LA Rams heal as SF 49ers face Packers in NFC Championship
By Bret Stuter
The LA Rams are healing and preparing for the 2020 NFL season. Meanwhile, the SF 49ers compete in NFC Championship game
The LA Rams were not alone. The San Francisco 49ers surprised everyone with a 13-3 run on the NFL this season, best in the NFC. This weekend they face the Green Bay Packers for the right to play in Super Bowl LIV. That’s quite an accomplishment already for a team which had a mere 4-12 record from the season before.
The last team to accomplish that feat were the 1998 and 1999 (Saint Louis) Rams. In 2000, the same Rams played to a 10-6 season..
Much like the 1999 Rams season, the 49ers have one of the healthiest teams in the NFL. In fact, the team reports no injuries as they enter the NFC Championship game. While that has made all the difference in the world this season, many do not recognize the sheer wear and tear on an NFL team for continuing their season into February.
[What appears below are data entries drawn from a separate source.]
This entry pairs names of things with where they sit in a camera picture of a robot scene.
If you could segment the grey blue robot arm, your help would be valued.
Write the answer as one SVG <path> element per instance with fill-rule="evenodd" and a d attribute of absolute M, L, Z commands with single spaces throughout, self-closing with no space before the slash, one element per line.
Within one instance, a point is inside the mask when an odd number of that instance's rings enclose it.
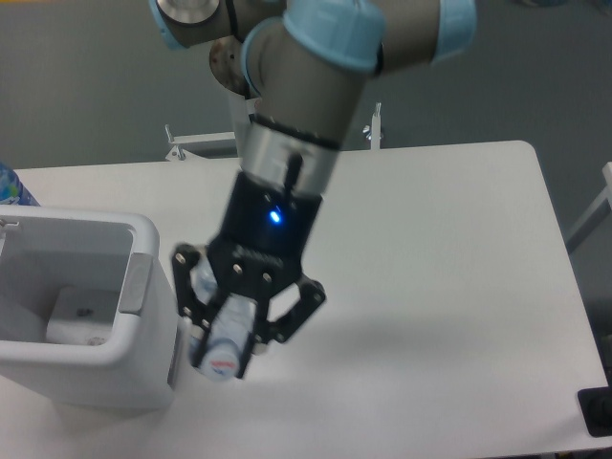
<path fill-rule="evenodd" d="M 171 48 L 228 39 L 233 91 L 259 106 L 218 233 L 179 245 L 172 271 L 189 360 L 214 381 L 242 378 L 325 301 L 302 254 L 366 83 L 464 51 L 471 1 L 153 1 Z"/>

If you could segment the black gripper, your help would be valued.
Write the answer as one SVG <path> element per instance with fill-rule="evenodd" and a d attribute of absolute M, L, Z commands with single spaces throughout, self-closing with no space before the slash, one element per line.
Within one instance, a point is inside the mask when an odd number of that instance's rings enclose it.
<path fill-rule="evenodd" d="M 218 287 L 207 302 L 197 298 L 191 282 L 201 252 L 179 244 L 171 255 L 177 310 L 202 336 L 190 354 L 199 368 L 207 352 L 212 324 L 225 304 L 225 292 L 254 299 L 252 327 L 236 378 L 245 378 L 257 346 L 288 342 L 325 302 L 321 283 L 302 274 L 302 254 L 321 205 L 320 196 L 287 195 L 245 172 L 236 176 L 222 225 L 208 243 L 207 257 Z M 295 284 L 298 300 L 281 317 L 268 320 L 274 296 Z"/>

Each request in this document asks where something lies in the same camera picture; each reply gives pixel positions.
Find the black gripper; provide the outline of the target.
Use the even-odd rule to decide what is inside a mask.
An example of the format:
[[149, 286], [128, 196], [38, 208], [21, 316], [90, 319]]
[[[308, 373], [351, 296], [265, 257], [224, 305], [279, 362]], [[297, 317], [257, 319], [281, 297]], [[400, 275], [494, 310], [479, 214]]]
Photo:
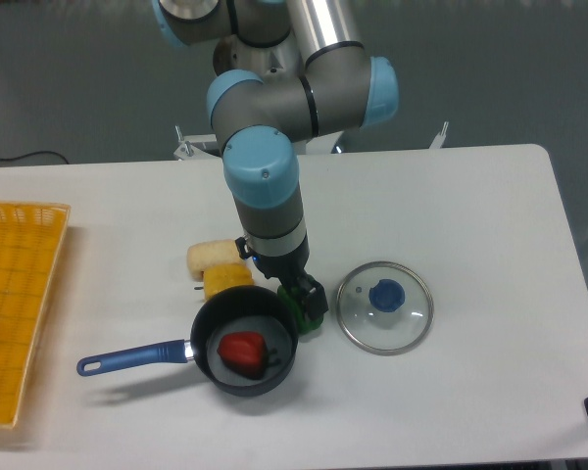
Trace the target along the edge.
[[244, 237], [235, 240], [242, 259], [251, 259], [267, 279], [277, 278], [283, 286], [286, 300], [305, 308], [309, 318], [322, 318], [328, 311], [325, 290], [320, 283], [313, 283], [305, 271], [309, 259], [308, 237], [292, 252], [277, 257], [254, 251]]

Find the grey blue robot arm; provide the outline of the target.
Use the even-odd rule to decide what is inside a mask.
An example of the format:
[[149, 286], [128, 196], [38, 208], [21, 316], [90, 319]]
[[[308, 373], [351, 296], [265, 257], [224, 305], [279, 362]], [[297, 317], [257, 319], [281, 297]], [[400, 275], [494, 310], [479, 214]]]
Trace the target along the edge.
[[399, 87], [370, 56], [345, 1], [157, 1], [161, 28], [185, 45], [240, 48], [207, 93], [207, 115], [243, 236], [239, 255], [275, 278], [311, 320], [328, 309], [305, 270], [307, 228], [295, 144], [391, 119]]

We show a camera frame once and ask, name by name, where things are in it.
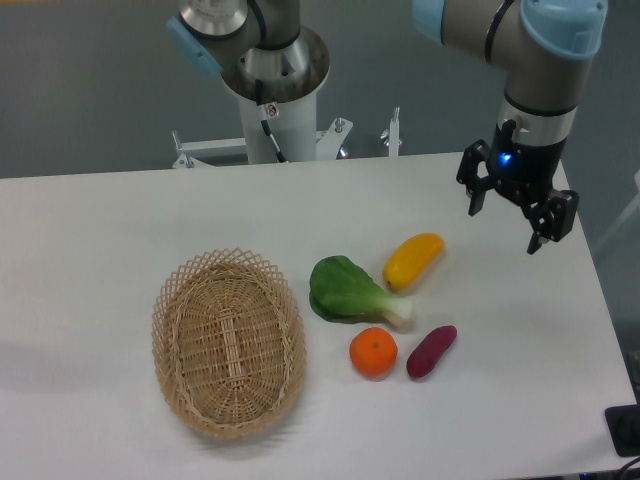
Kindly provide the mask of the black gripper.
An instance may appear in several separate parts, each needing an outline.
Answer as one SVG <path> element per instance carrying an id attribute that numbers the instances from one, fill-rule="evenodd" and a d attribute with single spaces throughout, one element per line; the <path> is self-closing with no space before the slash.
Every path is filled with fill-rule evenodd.
<path id="1" fill-rule="evenodd" d="M 515 125 L 507 120 L 496 126 L 491 149 L 484 140 L 467 147 L 456 181 L 465 187 L 470 216 L 482 210 L 490 190 L 521 206 L 532 228 L 527 253 L 533 255 L 547 242 L 559 242 L 571 232 L 580 197 L 574 190 L 553 185 L 566 140 L 543 146 L 518 143 L 509 137 Z M 480 176 L 481 165 L 486 166 L 485 176 Z"/>

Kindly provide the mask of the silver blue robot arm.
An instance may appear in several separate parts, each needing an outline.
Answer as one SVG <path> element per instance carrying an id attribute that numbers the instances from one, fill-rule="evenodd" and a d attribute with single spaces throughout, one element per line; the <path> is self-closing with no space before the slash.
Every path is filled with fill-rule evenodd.
<path id="1" fill-rule="evenodd" d="M 413 22 L 431 39 L 505 70 L 490 142 L 462 155 L 456 176 L 478 213 L 495 191 L 532 228 L 528 252 L 563 239 L 579 197 L 553 178 L 601 45 L 604 1 L 416 1 Z M 334 157 L 347 133 L 316 132 L 316 95 L 329 73 L 323 40 L 296 1 L 183 1 L 167 24 L 176 50 L 204 76 L 220 77 L 241 111 L 253 164 Z"/>

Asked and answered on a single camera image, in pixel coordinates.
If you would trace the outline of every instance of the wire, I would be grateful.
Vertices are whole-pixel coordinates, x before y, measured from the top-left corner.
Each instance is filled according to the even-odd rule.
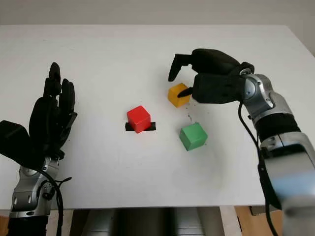
[[[243,124],[243,126],[247,130],[247,132],[250,135],[250,137],[252,138],[252,141],[254,142],[254,144],[255,144],[255,146],[257,148],[257,154],[258,154],[259,162],[261,162],[261,161],[263,161],[263,159],[261,157],[260,149],[259,149],[258,131],[257,131],[257,139],[255,139],[255,137],[252,134],[251,130],[248,128],[248,126],[246,125],[245,121],[243,120],[243,117],[242,117],[242,106],[243,106],[243,103],[240,102],[240,105],[238,106],[238,118],[240,119],[240,122]],[[275,230],[275,227],[274,227],[274,225],[272,224],[272,221],[271,221],[270,211],[269,211],[269,202],[268,202],[267,198],[265,199],[265,208],[266,208],[266,218],[267,218],[267,222],[268,222],[269,228],[270,228],[273,236],[278,236],[277,231]]]
[[[258,159],[259,159],[259,161],[261,161],[261,155],[260,155],[259,146],[258,146],[258,139],[257,140],[255,139],[255,137],[252,134],[251,130],[248,128],[248,126],[246,125],[245,121],[242,118],[242,106],[243,106],[243,103],[240,102],[240,105],[238,106],[238,118],[240,119],[240,122],[242,123],[244,128],[247,130],[247,132],[250,135],[250,137],[252,138],[252,141],[254,142],[254,144],[255,144],[255,146],[257,148]]]
[[[268,203],[267,199],[266,199],[266,202],[265,202],[265,208],[266,208],[266,218],[267,218],[267,222],[268,222],[269,228],[270,228],[270,230],[271,230],[271,232],[272,232],[272,234],[274,236],[278,236],[277,231],[276,231],[276,229],[275,229],[275,227],[274,227],[274,225],[272,224],[272,221],[271,221],[270,211],[269,211],[269,203]]]
[[[56,190],[56,202],[57,202],[57,207],[58,207],[58,224],[57,224],[56,236],[61,236],[62,226],[63,226],[63,197],[61,195],[61,191],[56,181],[47,172],[44,172],[42,169],[37,169],[36,171],[38,171],[43,176],[48,178],[49,182],[51,182],[51,184]]]

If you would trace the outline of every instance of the wooden block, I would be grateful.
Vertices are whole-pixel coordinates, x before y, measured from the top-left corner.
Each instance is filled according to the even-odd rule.
[[[143,108],[143,106],[138,106],[127,112],[127,117],[129,124],[136,133],[140,133],[151,126],[150,114]]]
[[[187,151],[198,148],[205,144],[208,135],[199,123],[188,125],[182,128],[179,138]]]
[[[168,91],[168,100],[177,108],[185,105],[186,103],[189,103],[190,95],[181,98],[177,97],[177,95],[185,89],[187,89],[187,86],[181,83],[179,85],[171,87]]]

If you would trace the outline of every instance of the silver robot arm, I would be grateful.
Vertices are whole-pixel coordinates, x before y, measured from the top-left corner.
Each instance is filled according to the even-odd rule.
[[[244,77],[243,102],[261,140],[258,171],[265,197],[283,211],[283,235],[314,235],[314,148],[270,80],[259,74]]]
[[[191,55],[176,54],[168,80],[174,81],[181,66],[189,64],[198,74],[193,87],[178,97],[192,94],[199,103],[241,102],[239,118],[257,147],[266,206],[282,209],[283,235],[314,235],[315,151],[285,99],[274,92],[266,76],[254,74],[253,65],[239,63],[213,49],[195,49]],[[241,117],[243,104],[257,130],[260,147]],[[277,235],[270,215],[266,216],[272,233]]]
[[[0,122],[0,154],[21,165],[20,180],[12,196],[8,236],[46,235],[55,194],[59,213],[57,235],[61,236],[63,199],[60,185],[71,178],[63,181],[55,178],[59,162],[64,158],[61,147],[77,116],[74,104],[73,83],[61,80],[60,68],[54,62],[45,80],[44,94],[34,105],[29,133],[19,124]]]

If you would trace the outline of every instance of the red cube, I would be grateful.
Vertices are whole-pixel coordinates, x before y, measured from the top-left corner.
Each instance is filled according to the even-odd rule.
[[[151,126],[150,114],[143,108],[143,106],[138,106],[131,111],[128,111],[127,117],[128,122],[136,133],[140,133]]]

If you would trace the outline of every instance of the table surface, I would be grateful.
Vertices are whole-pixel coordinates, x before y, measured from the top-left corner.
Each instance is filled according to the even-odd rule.
[[[0,119],[28,129],[56,61],[75,85],[78,113],[58,174],[73,177],[62,186],[65,208],[264,204],[238,102],[176,109],[167,99],[171,86],[191,86],[195,76],[183,67],[167,81],[174,54],[195,48],[254,64],[315,143],[315,58],[285,26],[0,26]],[[125,131],[126,112],[138,105],[156,131]],[[194,122],[209,138],[187,152],[179,132]],[[0,158],[0,209],[10,208],[18,168]]]

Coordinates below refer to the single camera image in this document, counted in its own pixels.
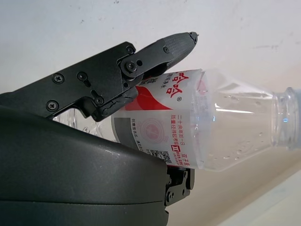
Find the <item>red logo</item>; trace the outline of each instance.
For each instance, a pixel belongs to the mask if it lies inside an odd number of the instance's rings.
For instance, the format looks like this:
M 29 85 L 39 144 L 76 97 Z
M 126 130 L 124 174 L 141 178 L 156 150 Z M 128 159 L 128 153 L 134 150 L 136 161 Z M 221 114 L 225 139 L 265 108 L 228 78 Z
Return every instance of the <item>red logo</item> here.
M 180 146 L 178 145 L 171 145 L 171 150 L 173 152 L 181 152 Z
M 170 98 L 172 98 L 177 93 L 182 93 L 182 90 L 179 89 L 179 83 L 184 79 L 188 79 L 189 77 L 185 76 L 184 73 L 179 73 L 179 76 L 173 78 L 172 81 L 176 81 L 176 84 L 173 85 L 172 88 L 168 88 L 166 93 L 170 94 Z
M 150 143 L 159 144 L 164 140 L 164 129 L 156 119 L 147 119 L 141 125 L 142 137 Z

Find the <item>black metal bracket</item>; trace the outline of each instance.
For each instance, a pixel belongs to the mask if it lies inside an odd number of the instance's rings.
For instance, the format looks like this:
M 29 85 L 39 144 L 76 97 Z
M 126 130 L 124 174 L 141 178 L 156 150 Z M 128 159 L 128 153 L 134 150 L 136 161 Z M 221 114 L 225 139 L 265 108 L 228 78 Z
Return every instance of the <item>black metal bracket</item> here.
M 167 167 L 167 174 L 165 205 L 169 206 L 190 194 L 194 186 L 194 169 Z
M 52 119 L 69 108 L 101 121 L 132 102 L 143 75 L 158 76 L 185 58 L 197 34 L 160 39 L 135 54 L 124 42 L 14 92 L 0 96 L 0 105 Z

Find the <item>water droplet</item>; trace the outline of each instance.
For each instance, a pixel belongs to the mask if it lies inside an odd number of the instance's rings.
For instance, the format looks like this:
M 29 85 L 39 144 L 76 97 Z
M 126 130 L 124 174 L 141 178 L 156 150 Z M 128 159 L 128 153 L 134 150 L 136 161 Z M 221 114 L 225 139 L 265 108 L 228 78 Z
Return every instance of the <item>water droplet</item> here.
M 231 97 L 231 100 L 239 101 L 239 99 L 237 97 Z

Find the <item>plastic water bottle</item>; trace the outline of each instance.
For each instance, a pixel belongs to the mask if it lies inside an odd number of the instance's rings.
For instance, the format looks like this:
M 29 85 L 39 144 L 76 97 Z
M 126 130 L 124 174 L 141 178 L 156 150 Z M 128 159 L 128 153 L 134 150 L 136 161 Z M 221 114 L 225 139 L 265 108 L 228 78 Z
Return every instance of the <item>plastic water bottle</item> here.
M 213 171 L 273 146 L 301 147 L 301 90 L 274 93 L 214 70 L 164 74 L 137 89 L 111 119 L 95 123 L 72 109 L 56 120 L 168 165 Z

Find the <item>gray rectangle on label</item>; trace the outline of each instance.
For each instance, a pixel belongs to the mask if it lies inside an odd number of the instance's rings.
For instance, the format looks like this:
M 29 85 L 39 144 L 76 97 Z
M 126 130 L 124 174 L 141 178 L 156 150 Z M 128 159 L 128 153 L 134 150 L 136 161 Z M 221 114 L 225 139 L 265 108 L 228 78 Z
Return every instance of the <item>gray rectangle on label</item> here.
M 116 135 L 122 145 L 139 150 L 132 134 L 131 118 L 114 118 Z

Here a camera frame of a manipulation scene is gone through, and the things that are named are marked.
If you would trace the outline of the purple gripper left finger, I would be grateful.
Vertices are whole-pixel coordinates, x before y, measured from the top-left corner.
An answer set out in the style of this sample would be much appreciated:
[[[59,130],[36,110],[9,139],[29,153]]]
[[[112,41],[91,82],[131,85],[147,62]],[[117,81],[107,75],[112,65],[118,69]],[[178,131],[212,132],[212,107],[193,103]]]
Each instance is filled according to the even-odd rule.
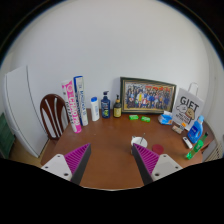
[[[79,185],[91,155],[91,144],[87,143],[66,155],[56,154],[42,169]]]

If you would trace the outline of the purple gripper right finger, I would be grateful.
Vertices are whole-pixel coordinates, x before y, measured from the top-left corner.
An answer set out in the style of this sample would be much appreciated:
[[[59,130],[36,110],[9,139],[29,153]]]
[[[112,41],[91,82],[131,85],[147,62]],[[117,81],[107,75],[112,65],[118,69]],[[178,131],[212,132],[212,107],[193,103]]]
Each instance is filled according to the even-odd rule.
[[[132,155],[135,158],[142,181],[145,185],[182,169],[167,154],[158,155],[138,144],[133,144]]]

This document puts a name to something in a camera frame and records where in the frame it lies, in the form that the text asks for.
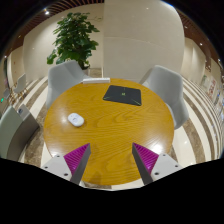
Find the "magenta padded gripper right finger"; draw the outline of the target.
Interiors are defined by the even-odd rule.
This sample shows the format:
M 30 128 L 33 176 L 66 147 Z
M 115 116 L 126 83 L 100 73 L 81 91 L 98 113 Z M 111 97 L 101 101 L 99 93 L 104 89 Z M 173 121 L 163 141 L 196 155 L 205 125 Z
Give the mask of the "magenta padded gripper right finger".
M 132 154 L 145 185 L 182 169 L 168 154 L 157 154 L 137 143 L 132 144 Z

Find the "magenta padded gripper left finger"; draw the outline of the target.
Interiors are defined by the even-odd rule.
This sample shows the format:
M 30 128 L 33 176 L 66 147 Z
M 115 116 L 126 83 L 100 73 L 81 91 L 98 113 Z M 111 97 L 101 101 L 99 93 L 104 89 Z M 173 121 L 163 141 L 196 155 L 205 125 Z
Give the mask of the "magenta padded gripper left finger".
M 90 154 L 90 144 L 85 144 L 64 156 L 55 155 L 42 166 L 42 169 L 79 185 Z

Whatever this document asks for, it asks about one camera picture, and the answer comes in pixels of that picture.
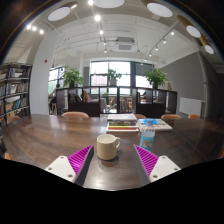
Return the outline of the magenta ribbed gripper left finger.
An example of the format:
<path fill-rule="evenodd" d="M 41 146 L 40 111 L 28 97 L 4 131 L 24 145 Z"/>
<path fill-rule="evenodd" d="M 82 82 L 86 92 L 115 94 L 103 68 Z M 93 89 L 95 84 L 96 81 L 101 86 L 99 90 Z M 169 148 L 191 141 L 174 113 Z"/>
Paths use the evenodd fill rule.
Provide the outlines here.
<path fill-rule="evenodd" d="M 88 172 L 88 168 L 94 155 L 94 146 L 89 145 L 70 156 L 60 155 L 45 170 L 82 186 Z"/>

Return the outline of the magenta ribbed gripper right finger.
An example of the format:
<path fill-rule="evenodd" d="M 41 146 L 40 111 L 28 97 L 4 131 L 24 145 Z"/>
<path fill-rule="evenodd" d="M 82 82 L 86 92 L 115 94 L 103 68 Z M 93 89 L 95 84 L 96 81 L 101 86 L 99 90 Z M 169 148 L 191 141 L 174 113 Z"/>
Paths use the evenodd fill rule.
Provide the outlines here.
<path fill-rule="evenodd" d="M 138 145 L 134 145 L 134 158 L 142 183 L 152 183 L 180 170 L 167 156 L 157 156 Z"/>
Healthy teams succeed in the NFL
The 49ers remained healthy all season. Prior to the 2019 season, the 49ers had reorganized their medical staff and training aides under a new role of Head of Player Health and Perforrmance in 2019.
If that sounds familiar to you, it should. The LA Rams had already reorganized their training and medical staff under a similar department of Sports Medicine and Performance, let by Senior Director Reggie Scott. The difference between the effect of similar departments is clear: the 49ers had more time to recover for the 2019 season.
After a Super Bowl run last season, the Rams health issues became a significant hurdle the team simply was unable to overcome this year. With that in mind, it seems logical to conclude that an additional six weeks are vital to recover from an NFL season. For the first time in three seasons, the Rams players are discovering that first hand now.
Rams recovery room
Players are getting their minor corrective surgeries out of the way early. We had already reported surgeries for safety Eric Weddle, offensive guard/center Austin Blythe, and “Big Whit” Andrew Whitworth having minor corrective surgery this offseason. No doubt other players are rehabbing without surgical intervention. But the results are the same. Bodies need time to heal. For the first time in three seasons, Los Angeles Rams players getting just that – time to heal.
Of course, there is no way to argue or conclude that it’s better to sit this one out rather than compete in post season. But It’s a fact of the schedule that teams not extending their season have more recovery time. After the Rams roster was decimated by injuries in 2019, recovery is a strong consolation prize. Is this a liliputian perspective, where a small and trivial matter is getting too much attention here? Perhaps.
Everyone knows the history, the 2019 LA Rams finished 9-7. The team’s hopes for post-season ended when 49ers kicker Robbie Gould nailed a game winner as time ran out in a 34-31 loss. Rams fans clung to those playoff hopes knowing all the while that once in the playoffs, anything can happen. So perhaps little components can have big results after all, given the right circumstances. After all, wherever the 49ers end up this year, they have to come back next season and do it all over again. And the LA Rams will be ready and waiting for them. All healed up and set to go in 2020.